Discussion:
RFR: JDK-8212028: Use run-test makefile framework for testing in Oracle's Mach5
Erik Joelsson
2018-10-11 22:29:38 UTC
Permalink
Hello,

(adding serviceability-dev and hotspot-dev for test changes)

Bug: https://bugs.openjdk.java.net/browse/JDK-8212028

Webrev: http://cr.openjdk.java.net/~erikj/8212028/webrev.01/index.html
(From ihse-runtestprebuilt-branch in jdk-sandbox)

In order to fully adopt the new run-test framework, we need to switch
over the automated and distributed testing system at Oracle to the new
framework. To get this to work, there are number of issues that needed
to be fixed. Here follows a brief explanation, see bug for more details.

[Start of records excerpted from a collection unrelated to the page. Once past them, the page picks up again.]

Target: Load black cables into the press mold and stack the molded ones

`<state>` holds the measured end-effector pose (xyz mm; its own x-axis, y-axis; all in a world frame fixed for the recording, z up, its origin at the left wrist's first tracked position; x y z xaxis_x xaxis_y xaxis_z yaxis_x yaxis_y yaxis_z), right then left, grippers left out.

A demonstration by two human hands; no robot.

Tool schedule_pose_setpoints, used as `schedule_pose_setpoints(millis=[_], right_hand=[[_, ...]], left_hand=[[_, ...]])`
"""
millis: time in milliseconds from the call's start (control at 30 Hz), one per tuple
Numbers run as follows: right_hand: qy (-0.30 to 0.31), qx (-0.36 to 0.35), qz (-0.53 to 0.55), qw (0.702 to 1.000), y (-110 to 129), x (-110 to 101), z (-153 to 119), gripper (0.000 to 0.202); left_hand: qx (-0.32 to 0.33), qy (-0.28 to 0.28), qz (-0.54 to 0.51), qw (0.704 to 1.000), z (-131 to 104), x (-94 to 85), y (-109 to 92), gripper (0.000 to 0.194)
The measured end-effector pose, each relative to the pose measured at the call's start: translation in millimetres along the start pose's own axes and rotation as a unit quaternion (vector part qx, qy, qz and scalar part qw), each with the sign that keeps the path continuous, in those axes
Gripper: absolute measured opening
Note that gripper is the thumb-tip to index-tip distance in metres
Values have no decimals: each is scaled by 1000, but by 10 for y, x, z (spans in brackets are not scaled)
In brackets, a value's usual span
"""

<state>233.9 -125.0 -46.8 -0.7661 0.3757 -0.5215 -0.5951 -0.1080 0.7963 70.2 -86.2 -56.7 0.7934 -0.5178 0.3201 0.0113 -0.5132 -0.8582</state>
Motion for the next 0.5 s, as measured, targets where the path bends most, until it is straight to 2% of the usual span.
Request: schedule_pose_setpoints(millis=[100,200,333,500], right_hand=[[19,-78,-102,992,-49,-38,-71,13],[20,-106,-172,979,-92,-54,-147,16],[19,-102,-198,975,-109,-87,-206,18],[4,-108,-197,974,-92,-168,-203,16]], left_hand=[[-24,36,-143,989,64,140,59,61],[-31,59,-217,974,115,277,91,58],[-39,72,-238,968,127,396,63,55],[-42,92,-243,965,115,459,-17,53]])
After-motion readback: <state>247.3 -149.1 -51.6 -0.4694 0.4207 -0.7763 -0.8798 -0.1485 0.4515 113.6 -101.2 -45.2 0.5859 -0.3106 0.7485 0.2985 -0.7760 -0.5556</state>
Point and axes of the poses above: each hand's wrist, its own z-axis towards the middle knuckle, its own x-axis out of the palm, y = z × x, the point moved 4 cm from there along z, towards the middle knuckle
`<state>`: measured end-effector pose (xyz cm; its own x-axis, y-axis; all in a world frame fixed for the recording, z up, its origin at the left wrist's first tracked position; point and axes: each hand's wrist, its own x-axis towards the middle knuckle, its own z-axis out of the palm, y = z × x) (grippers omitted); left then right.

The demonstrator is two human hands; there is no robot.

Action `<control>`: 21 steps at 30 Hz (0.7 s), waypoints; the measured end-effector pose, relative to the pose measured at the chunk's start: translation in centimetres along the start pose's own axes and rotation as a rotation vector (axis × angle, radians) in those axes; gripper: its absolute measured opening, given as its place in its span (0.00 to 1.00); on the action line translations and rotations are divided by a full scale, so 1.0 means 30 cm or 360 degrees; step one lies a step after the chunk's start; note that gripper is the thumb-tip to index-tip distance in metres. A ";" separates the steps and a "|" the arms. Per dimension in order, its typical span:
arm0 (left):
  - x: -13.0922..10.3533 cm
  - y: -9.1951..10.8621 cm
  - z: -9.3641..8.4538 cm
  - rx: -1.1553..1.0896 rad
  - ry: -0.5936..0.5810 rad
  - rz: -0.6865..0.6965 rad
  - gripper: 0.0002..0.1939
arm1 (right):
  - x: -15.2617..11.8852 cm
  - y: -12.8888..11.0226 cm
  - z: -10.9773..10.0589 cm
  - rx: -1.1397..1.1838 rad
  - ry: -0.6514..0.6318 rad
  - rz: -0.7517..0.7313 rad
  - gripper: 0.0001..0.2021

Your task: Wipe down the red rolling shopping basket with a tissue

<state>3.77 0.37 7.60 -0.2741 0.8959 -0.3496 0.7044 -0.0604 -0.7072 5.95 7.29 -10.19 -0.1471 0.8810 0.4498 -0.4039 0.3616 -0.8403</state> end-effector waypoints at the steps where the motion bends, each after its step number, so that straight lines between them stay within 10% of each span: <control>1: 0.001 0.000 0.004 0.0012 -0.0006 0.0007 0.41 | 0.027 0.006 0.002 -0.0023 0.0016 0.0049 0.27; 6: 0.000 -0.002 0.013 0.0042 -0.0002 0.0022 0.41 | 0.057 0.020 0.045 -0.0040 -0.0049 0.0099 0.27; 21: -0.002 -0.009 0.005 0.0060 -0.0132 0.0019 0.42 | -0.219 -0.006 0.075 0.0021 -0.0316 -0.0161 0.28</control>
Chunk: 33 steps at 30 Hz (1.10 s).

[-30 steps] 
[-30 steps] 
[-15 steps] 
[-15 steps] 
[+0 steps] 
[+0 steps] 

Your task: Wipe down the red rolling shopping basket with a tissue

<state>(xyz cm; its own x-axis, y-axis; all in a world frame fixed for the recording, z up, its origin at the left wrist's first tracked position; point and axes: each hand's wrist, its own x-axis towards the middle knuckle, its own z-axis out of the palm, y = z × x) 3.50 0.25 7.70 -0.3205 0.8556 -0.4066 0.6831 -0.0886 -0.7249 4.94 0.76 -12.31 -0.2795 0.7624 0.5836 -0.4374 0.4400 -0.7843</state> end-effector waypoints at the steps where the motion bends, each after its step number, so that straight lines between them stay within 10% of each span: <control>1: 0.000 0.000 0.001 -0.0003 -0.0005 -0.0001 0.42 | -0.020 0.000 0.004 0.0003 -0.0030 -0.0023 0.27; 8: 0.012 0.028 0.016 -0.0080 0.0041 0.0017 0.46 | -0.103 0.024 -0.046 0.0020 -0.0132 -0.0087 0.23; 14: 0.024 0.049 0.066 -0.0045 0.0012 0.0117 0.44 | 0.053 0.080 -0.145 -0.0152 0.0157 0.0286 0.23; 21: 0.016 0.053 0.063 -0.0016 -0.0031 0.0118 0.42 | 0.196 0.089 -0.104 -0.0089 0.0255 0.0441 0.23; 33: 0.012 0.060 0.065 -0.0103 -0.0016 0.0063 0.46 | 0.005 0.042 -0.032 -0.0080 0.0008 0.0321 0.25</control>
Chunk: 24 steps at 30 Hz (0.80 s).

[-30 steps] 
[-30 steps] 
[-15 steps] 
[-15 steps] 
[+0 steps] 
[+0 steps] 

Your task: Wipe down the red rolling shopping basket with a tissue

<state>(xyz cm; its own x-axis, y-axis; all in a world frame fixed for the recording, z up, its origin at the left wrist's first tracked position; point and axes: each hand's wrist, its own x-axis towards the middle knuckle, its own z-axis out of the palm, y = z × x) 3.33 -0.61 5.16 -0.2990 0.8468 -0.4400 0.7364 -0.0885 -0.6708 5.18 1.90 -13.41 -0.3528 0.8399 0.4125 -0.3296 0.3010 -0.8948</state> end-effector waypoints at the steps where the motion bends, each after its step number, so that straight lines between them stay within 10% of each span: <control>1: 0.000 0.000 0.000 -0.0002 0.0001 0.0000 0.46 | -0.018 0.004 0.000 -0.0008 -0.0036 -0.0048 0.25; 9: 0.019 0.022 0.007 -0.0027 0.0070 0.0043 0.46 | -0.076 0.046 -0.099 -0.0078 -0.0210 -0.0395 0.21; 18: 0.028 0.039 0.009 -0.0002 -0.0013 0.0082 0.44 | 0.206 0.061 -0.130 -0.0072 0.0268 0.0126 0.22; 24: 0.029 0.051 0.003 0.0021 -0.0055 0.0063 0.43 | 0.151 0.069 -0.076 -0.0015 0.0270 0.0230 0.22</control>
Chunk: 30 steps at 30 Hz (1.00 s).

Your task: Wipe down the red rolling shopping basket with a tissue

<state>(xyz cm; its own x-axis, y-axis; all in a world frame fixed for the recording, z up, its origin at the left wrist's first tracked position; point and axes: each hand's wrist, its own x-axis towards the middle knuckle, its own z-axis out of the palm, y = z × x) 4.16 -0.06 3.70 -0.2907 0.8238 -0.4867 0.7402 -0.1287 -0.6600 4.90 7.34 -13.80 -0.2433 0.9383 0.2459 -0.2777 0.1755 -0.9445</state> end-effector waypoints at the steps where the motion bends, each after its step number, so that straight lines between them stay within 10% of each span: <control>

For RunTest.gmk and related makefiles there are a number of minor tweaks
to support all the necessary control variables that are currently used
for the old test makefiles, as well as correcting some test setup settings.

In addition to that, some tests also needed to be modified:

Timeouts
The current default timeoutFactor in the makefiles is 4. However, the
old Mach5 executor overrides that to 10. I don't think it should dabble
with such things and leave it to the makefiles, the user, or a specific
job definition, so with the new run-test executor, it no longer does.
This means many tests now have a much shorter effective timeout. Because
of this, we need to increase the timeout on some that are now prone to
timing out. I have run tier1-5 a few times to try and find these and
added /timeout=300 (which will result in the same effective timeout as
before) when specific tests seemed problematic.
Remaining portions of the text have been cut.